#### Exercise directions:
Below are entries to examine: work out how many lines contain the word "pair", and give only that number.

#### Data records:
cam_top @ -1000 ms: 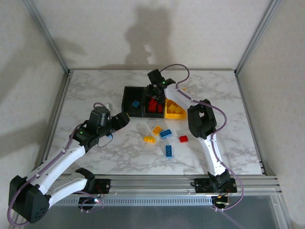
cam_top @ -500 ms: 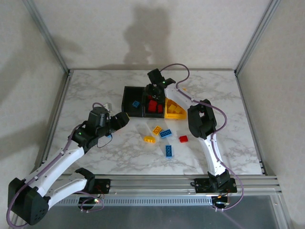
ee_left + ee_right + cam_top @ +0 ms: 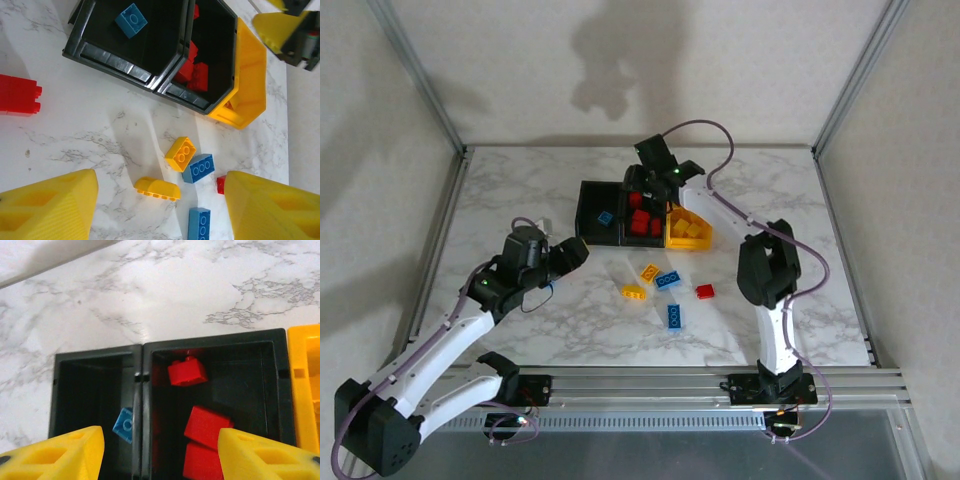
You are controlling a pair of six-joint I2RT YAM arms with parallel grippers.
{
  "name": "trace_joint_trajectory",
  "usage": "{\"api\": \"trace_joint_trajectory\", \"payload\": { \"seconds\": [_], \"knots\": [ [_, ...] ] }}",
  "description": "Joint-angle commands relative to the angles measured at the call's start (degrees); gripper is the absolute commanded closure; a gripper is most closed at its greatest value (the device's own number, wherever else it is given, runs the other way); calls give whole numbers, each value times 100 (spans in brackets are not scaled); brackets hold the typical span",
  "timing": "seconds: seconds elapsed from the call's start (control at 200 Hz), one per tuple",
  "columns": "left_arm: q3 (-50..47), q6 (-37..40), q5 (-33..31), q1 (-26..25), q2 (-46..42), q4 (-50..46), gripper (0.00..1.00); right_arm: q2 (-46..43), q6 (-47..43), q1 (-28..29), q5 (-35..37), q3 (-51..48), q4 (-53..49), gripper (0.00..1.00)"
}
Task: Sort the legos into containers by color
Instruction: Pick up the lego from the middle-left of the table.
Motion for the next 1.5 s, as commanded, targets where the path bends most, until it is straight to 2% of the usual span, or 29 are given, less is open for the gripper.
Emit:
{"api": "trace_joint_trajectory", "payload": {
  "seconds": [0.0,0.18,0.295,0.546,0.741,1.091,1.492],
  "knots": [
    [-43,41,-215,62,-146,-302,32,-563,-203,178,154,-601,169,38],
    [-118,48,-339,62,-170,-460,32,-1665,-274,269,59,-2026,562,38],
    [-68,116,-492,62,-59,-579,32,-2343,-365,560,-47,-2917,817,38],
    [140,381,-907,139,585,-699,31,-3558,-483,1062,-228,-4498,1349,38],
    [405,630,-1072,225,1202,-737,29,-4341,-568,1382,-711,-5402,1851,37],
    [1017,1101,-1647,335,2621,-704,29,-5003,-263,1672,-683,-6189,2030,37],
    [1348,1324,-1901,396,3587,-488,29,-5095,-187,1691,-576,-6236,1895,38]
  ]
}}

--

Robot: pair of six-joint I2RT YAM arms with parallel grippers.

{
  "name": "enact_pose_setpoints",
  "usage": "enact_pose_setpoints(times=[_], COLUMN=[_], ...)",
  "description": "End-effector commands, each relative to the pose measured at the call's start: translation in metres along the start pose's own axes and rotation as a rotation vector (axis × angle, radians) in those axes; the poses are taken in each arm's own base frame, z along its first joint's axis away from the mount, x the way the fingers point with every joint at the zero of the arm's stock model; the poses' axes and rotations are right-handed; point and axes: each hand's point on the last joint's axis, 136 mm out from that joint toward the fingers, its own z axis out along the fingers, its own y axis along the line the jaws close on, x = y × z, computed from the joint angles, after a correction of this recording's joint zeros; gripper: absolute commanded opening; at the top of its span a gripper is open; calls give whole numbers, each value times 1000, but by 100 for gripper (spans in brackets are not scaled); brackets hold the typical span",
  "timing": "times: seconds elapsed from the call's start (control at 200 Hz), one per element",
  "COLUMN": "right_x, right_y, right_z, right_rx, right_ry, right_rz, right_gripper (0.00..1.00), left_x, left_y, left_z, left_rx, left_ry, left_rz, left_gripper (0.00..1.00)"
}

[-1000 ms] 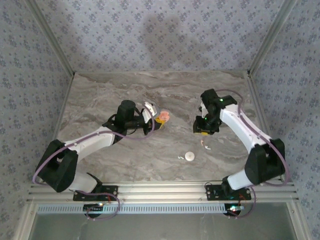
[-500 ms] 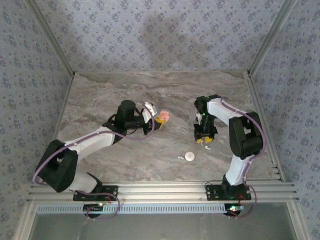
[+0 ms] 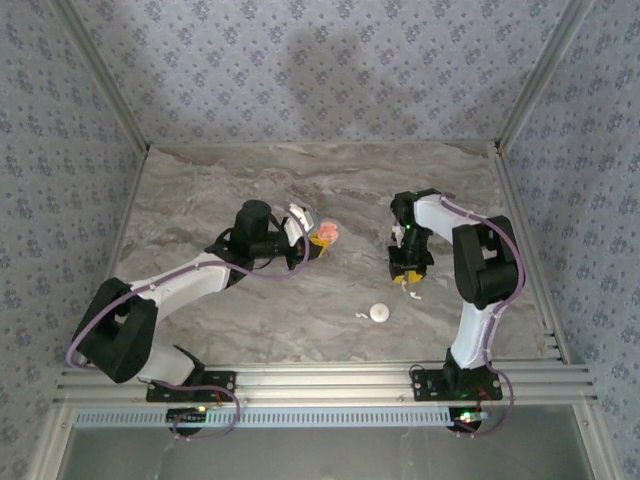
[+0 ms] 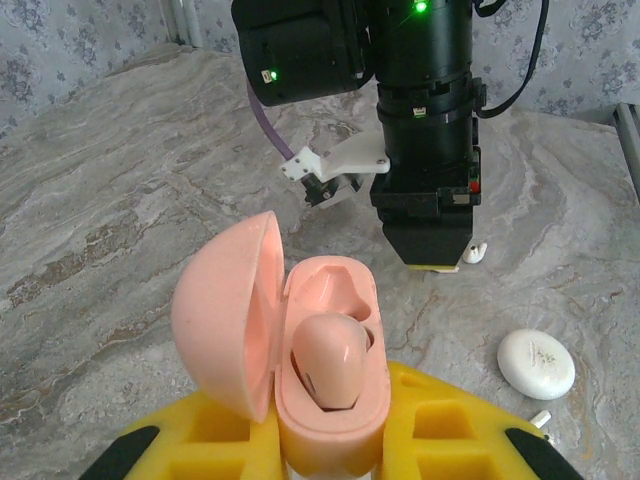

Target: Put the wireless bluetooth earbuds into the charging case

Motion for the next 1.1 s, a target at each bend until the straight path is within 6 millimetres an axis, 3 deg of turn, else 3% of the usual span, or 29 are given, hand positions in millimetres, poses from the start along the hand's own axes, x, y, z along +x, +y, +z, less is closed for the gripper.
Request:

#### Solved exercise:
2